- **TASK TO CARRY OUT**
Answer with one figure only, the number of lines below in which "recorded" occurs.

*** Block opens ***

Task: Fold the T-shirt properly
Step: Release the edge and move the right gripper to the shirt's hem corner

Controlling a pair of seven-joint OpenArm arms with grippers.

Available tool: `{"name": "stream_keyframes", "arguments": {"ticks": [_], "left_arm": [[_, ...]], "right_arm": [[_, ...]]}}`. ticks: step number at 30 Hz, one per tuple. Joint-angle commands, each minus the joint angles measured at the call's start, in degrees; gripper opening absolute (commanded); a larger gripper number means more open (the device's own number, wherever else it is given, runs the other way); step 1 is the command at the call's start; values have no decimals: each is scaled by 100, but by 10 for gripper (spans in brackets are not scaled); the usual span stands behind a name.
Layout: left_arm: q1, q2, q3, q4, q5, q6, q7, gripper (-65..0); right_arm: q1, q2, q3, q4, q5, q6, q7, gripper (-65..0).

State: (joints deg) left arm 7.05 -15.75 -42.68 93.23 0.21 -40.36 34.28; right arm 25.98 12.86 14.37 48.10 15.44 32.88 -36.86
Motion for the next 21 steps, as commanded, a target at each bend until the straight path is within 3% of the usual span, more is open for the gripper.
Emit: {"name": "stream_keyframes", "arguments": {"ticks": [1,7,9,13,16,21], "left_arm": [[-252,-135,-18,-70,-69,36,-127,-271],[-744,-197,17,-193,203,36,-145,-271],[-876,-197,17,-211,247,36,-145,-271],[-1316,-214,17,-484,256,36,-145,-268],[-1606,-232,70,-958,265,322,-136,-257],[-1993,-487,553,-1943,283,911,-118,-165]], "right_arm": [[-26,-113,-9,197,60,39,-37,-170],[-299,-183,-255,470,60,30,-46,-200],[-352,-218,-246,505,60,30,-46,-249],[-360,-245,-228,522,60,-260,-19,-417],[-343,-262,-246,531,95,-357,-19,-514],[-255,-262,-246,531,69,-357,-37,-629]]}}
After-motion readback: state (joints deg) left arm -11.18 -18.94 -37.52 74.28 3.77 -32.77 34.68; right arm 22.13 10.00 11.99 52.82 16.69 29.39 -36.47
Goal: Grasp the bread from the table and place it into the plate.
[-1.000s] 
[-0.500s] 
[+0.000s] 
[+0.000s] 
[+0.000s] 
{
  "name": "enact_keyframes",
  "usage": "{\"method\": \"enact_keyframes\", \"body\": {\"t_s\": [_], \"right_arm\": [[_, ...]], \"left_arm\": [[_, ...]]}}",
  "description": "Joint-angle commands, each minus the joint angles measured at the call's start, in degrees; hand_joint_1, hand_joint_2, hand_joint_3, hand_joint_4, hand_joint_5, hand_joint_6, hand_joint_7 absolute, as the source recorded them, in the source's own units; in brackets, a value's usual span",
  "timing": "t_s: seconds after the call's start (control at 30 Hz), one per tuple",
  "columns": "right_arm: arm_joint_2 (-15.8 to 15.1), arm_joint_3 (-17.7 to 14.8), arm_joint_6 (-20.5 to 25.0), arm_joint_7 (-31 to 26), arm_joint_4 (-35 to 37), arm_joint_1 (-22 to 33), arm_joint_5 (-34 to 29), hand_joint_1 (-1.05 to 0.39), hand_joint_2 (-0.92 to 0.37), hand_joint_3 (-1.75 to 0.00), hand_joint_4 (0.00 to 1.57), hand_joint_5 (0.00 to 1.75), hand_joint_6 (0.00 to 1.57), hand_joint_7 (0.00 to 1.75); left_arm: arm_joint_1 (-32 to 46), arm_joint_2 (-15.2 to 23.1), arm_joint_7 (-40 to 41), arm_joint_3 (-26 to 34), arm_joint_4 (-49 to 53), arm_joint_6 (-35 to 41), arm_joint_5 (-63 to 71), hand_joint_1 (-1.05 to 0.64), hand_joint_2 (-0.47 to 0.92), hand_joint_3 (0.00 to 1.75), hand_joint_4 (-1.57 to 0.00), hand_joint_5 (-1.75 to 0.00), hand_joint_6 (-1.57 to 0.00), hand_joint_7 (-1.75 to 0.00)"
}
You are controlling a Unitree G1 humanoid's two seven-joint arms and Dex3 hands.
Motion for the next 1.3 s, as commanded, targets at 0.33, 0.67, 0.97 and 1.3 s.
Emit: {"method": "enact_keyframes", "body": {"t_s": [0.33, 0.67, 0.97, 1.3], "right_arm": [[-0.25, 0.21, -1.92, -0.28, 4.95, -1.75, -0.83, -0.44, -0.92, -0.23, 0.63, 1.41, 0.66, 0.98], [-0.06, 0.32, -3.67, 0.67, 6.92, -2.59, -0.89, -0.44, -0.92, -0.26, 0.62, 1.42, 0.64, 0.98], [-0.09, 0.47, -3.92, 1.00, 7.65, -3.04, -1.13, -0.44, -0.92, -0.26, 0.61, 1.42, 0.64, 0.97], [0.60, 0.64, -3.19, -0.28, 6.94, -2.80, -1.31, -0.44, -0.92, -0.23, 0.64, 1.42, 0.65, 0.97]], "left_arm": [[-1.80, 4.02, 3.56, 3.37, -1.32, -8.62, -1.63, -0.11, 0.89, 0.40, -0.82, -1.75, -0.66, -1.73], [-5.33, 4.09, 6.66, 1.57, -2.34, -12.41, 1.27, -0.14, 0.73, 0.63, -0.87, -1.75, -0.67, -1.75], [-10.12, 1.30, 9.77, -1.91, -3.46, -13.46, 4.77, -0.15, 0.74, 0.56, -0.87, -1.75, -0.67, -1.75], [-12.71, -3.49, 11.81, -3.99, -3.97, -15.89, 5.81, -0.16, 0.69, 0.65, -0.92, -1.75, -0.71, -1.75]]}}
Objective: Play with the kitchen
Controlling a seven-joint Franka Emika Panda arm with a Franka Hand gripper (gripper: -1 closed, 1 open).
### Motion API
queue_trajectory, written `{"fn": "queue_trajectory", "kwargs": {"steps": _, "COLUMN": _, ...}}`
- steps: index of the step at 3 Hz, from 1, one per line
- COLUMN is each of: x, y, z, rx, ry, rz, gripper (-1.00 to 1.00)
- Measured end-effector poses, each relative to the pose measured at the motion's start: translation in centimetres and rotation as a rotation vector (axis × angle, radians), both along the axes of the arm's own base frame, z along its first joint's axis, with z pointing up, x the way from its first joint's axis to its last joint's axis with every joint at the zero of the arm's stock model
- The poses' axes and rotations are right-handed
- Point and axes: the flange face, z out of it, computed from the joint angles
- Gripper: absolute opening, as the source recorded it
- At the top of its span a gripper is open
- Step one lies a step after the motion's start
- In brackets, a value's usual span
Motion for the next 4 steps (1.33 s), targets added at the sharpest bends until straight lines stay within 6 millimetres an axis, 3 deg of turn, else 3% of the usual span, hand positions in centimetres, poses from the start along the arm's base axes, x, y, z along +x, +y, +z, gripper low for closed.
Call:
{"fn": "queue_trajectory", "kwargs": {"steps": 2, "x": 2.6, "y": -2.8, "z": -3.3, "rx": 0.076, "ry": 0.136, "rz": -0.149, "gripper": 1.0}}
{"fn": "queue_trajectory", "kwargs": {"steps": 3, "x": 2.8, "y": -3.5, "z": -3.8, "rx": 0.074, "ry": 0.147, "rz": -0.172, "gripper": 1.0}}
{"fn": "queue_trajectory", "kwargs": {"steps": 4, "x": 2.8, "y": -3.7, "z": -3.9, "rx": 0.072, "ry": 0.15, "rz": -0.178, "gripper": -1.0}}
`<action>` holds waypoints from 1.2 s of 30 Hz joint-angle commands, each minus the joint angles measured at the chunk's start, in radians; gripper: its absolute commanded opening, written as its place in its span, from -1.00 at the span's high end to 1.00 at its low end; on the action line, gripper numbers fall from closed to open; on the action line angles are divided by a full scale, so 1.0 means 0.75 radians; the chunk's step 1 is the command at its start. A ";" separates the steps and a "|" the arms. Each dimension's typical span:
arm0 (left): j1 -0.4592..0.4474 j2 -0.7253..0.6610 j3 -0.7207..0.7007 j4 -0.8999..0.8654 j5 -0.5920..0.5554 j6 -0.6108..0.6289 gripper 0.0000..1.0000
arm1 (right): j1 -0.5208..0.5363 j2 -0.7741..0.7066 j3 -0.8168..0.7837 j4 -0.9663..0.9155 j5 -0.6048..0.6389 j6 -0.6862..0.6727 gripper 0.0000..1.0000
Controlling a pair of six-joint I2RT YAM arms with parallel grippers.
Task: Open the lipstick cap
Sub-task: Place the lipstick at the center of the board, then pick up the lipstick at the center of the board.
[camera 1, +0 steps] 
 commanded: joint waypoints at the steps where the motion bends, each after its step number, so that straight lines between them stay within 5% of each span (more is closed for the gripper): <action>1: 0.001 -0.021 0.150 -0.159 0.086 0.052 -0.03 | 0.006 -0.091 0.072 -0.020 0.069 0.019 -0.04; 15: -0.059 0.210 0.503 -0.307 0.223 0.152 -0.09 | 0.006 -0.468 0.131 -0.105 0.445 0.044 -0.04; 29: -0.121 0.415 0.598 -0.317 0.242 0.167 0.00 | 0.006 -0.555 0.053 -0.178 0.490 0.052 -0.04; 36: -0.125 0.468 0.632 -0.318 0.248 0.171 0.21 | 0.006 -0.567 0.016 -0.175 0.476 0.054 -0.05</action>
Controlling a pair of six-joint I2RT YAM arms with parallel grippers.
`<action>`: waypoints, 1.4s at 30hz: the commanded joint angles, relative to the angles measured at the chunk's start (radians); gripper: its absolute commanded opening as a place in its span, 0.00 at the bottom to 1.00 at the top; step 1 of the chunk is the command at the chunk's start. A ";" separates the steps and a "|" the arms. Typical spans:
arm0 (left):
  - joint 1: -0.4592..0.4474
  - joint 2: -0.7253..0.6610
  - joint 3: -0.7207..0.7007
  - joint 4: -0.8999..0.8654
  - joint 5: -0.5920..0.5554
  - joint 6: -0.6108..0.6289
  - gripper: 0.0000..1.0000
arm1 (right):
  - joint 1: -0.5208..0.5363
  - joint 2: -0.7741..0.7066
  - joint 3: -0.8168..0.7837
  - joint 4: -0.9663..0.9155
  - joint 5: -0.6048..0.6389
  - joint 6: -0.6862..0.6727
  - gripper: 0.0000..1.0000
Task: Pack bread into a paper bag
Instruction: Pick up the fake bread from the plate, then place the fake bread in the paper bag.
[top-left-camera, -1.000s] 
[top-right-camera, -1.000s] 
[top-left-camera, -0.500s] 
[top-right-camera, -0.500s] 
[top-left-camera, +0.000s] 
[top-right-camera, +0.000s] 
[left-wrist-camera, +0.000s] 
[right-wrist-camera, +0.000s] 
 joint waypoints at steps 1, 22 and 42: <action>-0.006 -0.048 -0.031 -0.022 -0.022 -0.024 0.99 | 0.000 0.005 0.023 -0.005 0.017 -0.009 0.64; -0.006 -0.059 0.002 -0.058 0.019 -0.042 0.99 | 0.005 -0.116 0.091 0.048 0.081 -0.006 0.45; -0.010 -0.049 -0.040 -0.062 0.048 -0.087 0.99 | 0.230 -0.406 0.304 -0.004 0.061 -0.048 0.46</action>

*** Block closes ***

- **ANSWER SPACE**
2